Context: I want to make a complete lattice. There's already a partial order structure, and I can easily write down what the `has_Sup`

and `has_Inf`

instances are. Will it cause definitional problems if I simply pick one of these, say the `has_Inf`

, and then use `complete_lattice_of_Inf`

to make the complete lattice structure?

#### Mario Carneiro (Oct 31 2020 at 20:58):

It means that the `has_Sup`

instance will not be the one you would otherwise have written down

#### Mario Carneiro (Oct 31 2020 at 20:58):

as well as `sup`

and `inf`

and `top`

and `bot`

#### Mario Carneiro (Oct 31 2020 at 20:59):

However, there is `complete_lattice.copy`

that you can use to edit these fields after constructing most of the structure using `complete_lattice_of_Inf`

#### Heather Macbeth (Oct 31 2020 at 21:00):

Is it bad to take (eg) the `inf`

that comes from this definition, which is `inf := λ a b, Inf {a, b}`

? Isn't that the same as what I would write down by hand?
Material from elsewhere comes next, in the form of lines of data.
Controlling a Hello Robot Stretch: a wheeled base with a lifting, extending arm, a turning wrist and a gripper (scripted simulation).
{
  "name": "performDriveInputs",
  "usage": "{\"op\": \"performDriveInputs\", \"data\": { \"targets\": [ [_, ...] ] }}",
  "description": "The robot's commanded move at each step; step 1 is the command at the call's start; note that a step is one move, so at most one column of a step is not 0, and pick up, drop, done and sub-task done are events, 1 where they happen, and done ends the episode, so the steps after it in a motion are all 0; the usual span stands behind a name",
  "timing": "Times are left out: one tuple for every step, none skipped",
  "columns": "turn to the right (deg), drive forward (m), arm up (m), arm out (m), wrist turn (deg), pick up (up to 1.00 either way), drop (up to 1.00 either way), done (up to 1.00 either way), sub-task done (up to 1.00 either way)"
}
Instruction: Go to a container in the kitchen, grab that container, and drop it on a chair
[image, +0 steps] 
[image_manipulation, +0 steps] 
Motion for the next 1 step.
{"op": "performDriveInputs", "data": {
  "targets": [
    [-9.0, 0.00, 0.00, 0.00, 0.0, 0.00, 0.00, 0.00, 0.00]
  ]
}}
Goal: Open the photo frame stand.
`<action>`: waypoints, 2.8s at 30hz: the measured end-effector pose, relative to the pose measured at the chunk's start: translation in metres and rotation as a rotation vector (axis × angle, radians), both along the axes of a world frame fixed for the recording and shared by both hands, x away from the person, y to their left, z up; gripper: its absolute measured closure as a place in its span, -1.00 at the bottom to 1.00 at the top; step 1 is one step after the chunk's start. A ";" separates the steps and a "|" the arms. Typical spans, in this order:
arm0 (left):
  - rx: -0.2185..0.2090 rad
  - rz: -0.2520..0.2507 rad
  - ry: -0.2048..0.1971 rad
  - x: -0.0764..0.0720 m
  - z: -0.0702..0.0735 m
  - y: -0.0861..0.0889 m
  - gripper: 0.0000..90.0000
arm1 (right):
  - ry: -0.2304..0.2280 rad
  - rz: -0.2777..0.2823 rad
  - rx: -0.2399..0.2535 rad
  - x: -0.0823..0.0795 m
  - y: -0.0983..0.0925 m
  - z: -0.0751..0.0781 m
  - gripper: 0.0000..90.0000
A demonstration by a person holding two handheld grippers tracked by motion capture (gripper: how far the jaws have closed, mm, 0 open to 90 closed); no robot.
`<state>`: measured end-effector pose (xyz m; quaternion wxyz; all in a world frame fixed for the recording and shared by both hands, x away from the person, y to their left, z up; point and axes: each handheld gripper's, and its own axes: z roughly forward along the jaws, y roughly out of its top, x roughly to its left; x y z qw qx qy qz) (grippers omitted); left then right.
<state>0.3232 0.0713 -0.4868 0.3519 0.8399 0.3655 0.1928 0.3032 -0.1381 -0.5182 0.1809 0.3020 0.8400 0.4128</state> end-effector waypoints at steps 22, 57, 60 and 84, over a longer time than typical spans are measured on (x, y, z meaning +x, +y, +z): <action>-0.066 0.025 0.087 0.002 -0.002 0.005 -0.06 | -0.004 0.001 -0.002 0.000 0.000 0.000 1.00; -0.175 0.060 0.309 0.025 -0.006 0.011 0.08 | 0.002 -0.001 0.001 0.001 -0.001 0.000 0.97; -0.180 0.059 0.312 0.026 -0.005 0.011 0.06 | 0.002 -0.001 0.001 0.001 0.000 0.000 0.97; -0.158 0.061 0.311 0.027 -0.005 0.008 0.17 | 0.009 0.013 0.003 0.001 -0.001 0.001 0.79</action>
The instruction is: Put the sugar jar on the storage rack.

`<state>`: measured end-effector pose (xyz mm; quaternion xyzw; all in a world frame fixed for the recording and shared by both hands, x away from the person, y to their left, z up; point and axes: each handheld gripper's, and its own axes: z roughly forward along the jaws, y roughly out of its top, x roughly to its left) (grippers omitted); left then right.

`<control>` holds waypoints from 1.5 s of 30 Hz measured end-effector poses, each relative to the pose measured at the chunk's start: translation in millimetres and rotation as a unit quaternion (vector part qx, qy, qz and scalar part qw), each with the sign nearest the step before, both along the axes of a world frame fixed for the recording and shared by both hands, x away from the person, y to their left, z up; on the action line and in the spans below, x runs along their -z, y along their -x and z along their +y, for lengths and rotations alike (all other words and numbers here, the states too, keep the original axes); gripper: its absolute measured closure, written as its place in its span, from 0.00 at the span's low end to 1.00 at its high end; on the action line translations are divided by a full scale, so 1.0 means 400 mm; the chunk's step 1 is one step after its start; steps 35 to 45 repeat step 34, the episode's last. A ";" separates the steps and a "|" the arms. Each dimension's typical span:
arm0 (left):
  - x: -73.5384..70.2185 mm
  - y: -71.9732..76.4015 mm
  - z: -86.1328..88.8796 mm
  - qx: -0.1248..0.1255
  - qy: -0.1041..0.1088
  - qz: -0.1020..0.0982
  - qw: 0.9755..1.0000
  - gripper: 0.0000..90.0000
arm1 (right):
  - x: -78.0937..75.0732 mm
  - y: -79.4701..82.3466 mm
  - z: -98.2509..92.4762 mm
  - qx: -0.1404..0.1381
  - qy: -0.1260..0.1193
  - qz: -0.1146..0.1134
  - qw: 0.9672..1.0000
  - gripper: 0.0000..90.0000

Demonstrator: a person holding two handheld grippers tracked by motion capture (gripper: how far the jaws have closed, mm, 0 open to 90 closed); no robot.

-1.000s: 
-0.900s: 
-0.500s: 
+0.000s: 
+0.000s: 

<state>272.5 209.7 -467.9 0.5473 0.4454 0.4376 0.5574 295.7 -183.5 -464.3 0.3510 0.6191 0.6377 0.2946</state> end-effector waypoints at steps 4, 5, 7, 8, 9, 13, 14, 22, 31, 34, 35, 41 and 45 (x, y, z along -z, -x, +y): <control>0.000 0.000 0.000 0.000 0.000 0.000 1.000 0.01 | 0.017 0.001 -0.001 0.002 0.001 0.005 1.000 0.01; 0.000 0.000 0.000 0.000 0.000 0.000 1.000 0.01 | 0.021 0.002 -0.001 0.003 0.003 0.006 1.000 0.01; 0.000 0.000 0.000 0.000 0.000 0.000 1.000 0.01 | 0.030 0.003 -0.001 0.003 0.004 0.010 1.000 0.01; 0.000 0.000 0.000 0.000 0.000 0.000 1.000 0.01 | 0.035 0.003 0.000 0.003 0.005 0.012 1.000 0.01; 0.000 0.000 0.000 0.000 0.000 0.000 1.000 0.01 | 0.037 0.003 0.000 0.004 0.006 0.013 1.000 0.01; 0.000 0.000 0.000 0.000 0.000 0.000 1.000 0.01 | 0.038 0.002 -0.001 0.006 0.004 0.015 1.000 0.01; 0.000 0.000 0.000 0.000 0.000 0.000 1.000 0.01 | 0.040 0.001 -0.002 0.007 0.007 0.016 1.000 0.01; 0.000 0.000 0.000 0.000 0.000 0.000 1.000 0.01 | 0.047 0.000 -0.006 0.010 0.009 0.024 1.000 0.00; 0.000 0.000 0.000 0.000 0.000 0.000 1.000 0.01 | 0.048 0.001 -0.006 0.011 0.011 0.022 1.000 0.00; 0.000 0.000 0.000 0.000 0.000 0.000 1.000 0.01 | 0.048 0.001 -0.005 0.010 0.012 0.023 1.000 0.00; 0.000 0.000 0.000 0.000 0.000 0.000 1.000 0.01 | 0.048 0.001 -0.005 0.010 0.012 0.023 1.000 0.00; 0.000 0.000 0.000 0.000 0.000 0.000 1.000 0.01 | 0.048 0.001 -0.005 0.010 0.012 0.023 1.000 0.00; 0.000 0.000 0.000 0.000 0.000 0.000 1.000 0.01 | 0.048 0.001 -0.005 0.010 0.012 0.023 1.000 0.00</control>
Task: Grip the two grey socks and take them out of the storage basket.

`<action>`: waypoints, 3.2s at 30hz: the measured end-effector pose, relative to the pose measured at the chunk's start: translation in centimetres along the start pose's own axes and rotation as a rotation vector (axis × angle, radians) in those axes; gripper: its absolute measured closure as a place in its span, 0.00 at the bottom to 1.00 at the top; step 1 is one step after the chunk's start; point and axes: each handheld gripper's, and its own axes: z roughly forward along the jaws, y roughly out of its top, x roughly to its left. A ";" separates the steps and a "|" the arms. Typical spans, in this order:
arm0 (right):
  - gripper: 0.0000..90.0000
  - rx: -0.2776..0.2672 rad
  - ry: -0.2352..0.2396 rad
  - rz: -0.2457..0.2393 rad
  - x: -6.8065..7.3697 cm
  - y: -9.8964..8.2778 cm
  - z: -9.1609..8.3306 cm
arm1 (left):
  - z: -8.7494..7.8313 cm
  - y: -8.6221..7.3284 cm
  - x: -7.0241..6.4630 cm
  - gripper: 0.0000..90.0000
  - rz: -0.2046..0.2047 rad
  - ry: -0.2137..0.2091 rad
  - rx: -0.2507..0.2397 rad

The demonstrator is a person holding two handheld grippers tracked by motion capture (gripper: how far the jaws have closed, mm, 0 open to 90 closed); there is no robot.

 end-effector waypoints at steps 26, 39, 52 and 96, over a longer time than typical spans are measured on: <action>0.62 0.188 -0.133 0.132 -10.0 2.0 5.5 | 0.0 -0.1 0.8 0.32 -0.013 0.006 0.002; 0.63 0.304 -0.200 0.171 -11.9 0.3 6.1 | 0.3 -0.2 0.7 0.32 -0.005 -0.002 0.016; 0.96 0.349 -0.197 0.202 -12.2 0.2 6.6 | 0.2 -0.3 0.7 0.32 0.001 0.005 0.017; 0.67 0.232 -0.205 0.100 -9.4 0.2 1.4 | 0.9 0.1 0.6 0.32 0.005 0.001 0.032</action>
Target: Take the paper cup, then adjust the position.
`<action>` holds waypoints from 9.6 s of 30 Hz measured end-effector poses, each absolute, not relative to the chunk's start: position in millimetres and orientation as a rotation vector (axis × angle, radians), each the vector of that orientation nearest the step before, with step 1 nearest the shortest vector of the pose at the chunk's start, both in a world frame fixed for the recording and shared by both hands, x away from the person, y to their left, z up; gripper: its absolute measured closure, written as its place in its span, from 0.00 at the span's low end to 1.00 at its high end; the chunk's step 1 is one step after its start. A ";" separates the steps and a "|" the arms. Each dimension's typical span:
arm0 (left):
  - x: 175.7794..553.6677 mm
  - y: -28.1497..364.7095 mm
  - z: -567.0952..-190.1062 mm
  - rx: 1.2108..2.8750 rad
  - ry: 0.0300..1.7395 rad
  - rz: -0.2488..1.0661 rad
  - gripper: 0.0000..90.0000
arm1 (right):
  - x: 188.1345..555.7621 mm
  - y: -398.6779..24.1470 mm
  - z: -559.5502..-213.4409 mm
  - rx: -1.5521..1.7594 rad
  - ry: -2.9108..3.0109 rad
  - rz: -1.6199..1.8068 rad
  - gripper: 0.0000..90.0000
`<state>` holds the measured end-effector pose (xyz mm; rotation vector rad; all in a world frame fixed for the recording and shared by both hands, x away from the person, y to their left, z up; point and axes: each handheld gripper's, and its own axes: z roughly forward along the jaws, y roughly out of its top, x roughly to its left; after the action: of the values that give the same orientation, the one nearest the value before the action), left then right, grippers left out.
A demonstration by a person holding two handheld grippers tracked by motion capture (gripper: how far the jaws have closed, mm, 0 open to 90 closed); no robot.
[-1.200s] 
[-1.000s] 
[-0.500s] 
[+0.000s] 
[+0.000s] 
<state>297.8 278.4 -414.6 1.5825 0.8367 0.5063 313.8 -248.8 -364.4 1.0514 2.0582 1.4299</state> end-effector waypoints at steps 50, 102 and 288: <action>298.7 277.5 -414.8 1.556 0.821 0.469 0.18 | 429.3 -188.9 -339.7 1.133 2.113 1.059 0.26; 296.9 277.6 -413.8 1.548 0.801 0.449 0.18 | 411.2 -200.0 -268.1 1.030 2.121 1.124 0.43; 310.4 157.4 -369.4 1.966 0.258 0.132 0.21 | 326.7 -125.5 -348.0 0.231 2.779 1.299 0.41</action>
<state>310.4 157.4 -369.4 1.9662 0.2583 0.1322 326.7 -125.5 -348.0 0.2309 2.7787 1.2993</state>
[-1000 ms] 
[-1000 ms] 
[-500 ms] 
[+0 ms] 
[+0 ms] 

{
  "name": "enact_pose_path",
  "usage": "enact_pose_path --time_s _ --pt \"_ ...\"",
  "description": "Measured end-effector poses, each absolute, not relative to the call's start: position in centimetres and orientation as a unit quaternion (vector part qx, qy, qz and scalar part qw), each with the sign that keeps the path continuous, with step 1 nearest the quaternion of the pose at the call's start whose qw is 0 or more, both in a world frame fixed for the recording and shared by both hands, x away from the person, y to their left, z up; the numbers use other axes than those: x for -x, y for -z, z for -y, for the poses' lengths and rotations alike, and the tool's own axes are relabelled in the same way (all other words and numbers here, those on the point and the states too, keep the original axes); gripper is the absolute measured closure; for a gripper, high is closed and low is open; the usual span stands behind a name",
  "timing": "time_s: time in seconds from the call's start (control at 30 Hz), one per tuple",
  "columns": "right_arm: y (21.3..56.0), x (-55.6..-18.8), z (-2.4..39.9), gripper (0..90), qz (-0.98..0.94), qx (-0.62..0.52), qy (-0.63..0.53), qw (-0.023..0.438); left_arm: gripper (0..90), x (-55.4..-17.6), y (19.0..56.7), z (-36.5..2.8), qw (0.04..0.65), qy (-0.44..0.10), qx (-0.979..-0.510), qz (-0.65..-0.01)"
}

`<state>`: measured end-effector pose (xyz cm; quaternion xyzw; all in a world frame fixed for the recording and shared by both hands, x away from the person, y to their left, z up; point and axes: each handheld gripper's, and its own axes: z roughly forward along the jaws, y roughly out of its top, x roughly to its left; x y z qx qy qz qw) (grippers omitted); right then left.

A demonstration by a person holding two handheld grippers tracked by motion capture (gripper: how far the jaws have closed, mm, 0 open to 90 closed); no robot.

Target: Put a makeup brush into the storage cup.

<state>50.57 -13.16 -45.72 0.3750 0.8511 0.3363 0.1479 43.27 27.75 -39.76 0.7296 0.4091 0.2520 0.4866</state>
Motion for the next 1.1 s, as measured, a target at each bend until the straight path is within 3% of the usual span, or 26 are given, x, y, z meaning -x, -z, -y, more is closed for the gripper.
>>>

#### Mario Carneiro (Oct 31 2020 at 21:01):

It seems unlikely that this is what you would write down in any concrete instance unless you had nothing other than `Inf`

to work with

#### Mario Carneiro (Oct 31 2020 at 21:01):

for instance the inf for `set`

is `\cap`

which is not the same as `\bigcap {x, y}`

#### Mario Carneiro (Oct 31 2020 at 21:02):

I mean if you don't have any particular reason to care what the values are it's fine to just let it be

#### Mario Carneiro (Oct 31 2020 at 21:03):

but if you ever unfold it and end up with something weird you might consider changing the definition to something more sensible

#### Heather Macbeth (Oct 31 2020 at 21:03):

OK, thanks!

#### Heather Macbeth (Oct 31 2020 at 21:04):

What does "it should be used with `.. complete_lattice_of_Inf α _`

." mean, in particular? (From the docstring I quoted above.)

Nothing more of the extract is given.